A Reporting Tool for Relational Visualization and Analysis of Character Mentions in Literature

paper
Authorship
  1. 1. Florian Barth

    Institut für Literaturwissenschaft, Universität Stuttgart

  2. 2. Evgeny Kim

    Institut für Maschinelle Sprachverarbeitung, Universität Stuttgart

  3. 3. Sandra Murr

    Institut für Literaturwissenschaft, Universität Stuttgart

  4. 4. Roman Klinger

    Institut für Maschinelle Sprachverarbeitung, Universität Stuttgart

Work text
This plain text was ingested for the purpose of full-text search, not to preserve original formatting or readability. For the most complete copy, refer to the original conference program.


Introduction and Motivation
The emergence of computational methods of text processing has created new paradigms of research in literary studies in recent years (Jockers & Underwood, 2016), for instance
distant reading to find patterns and regularities (Moretti, 2005). Network analysis and extraction of information about relations between characters from literary texts is an example for distant reading methods. Such information can not only be helpful for better understanding of character interactions but can also facilitate the comparison of thereof in different texts.

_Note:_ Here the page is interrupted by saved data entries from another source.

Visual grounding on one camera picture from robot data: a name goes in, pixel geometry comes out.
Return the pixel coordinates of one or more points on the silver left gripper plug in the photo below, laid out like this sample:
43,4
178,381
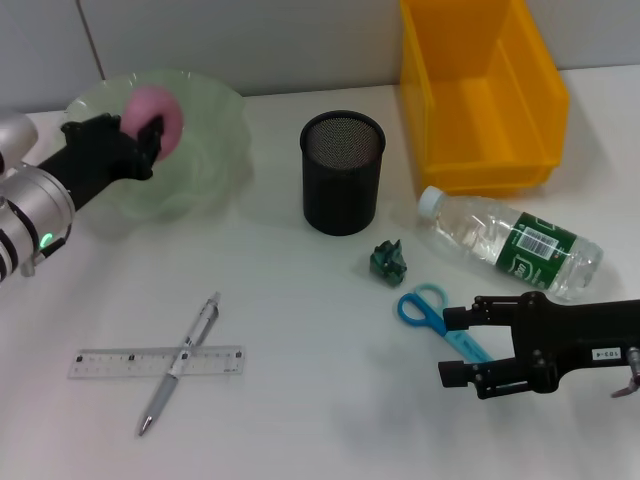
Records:
29,267

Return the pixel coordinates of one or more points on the clear bottle green label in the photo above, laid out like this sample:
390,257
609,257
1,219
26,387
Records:
475,230

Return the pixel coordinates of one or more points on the blue scissors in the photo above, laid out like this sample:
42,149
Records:
425,315

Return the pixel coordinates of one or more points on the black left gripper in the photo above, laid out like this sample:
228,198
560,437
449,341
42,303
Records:
95,160

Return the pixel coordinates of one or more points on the yellow plastic bin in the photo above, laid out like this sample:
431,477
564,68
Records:
480,100

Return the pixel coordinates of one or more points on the silver pen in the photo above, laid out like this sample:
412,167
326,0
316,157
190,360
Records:
200,325

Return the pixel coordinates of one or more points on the clear plastic ruler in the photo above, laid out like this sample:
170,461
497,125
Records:
110,361

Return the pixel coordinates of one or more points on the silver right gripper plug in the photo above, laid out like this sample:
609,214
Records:
634,362

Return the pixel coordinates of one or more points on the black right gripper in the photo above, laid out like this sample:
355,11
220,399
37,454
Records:
575,335

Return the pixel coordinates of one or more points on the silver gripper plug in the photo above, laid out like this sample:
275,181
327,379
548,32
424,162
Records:
634,362
29,267

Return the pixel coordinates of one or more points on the black mesh pen cup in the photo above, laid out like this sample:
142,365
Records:
340,200

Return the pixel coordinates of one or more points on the green glass fruit bowl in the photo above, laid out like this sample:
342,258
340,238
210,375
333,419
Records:
210,150

Existing tools of text analysis and network visualization such as Voyant
or Gephi
are either missing modules for character network analysis or require preliminary steps on data preprocessing from the user and therefore are not easy-to-use for some humanities scholars who lack programming skills. Interactive tools in addition often lack features to ensure reproducibility of results.

We present our ongoing effort on closing this gap by developing a literary analysis reporting tool
rCAT

, whose primary purpose is to provide an easy-to-use, stable, and reusable solution for automatic extraction of relational information from text and to characterize these relationships automatically to provide the user with deeper qualitative insight. We opt for implementation as a web-based reporting tool instead of an interactive tool for two reasons: (1) automatically generated reports in PDF format can serve as a stable foundation for discussion and can be reused in publications and visualizations easily, and (2) the results are clearly connected to the chosen input parameters such that reproducibility of results is ensured.

As a use-case study, we apply
rCAT to Johann Wolfgang von Goethe's epistolary novel
Die Leiden des jungen Werthers. On the basis of this epistolary novel, we show that not only the network can be generated, but also the characteristic triangular relationship of the protagonists is easily identified. The goal is to automatically determine this triad in the original text and in the adaptations that have been published since the publication of
Werther in 1774.

Previous Work

Previous research on social networks in literary fiction generally fall into one of the two categories: (1) works that explore methods for extracting and formalizing character networks (
cf., Elson et al. (2010), Agarwal et al. (2012, 2013), Park et al. (2012)), and (2) works that primarily focus on qualitative implications of network analysis (
cf., Rydberg-Cox (2011), Moretti (2011), Nalisnick & Baird (2013), Jayannavar et al. (2015)). It is common to address both tasks at the same time, as in Beveridge & Shan (2016), who introduce a number of formal measures for analyzing the centrality of the characters in
Game of Thrones books, which results in both expected and surprising findings.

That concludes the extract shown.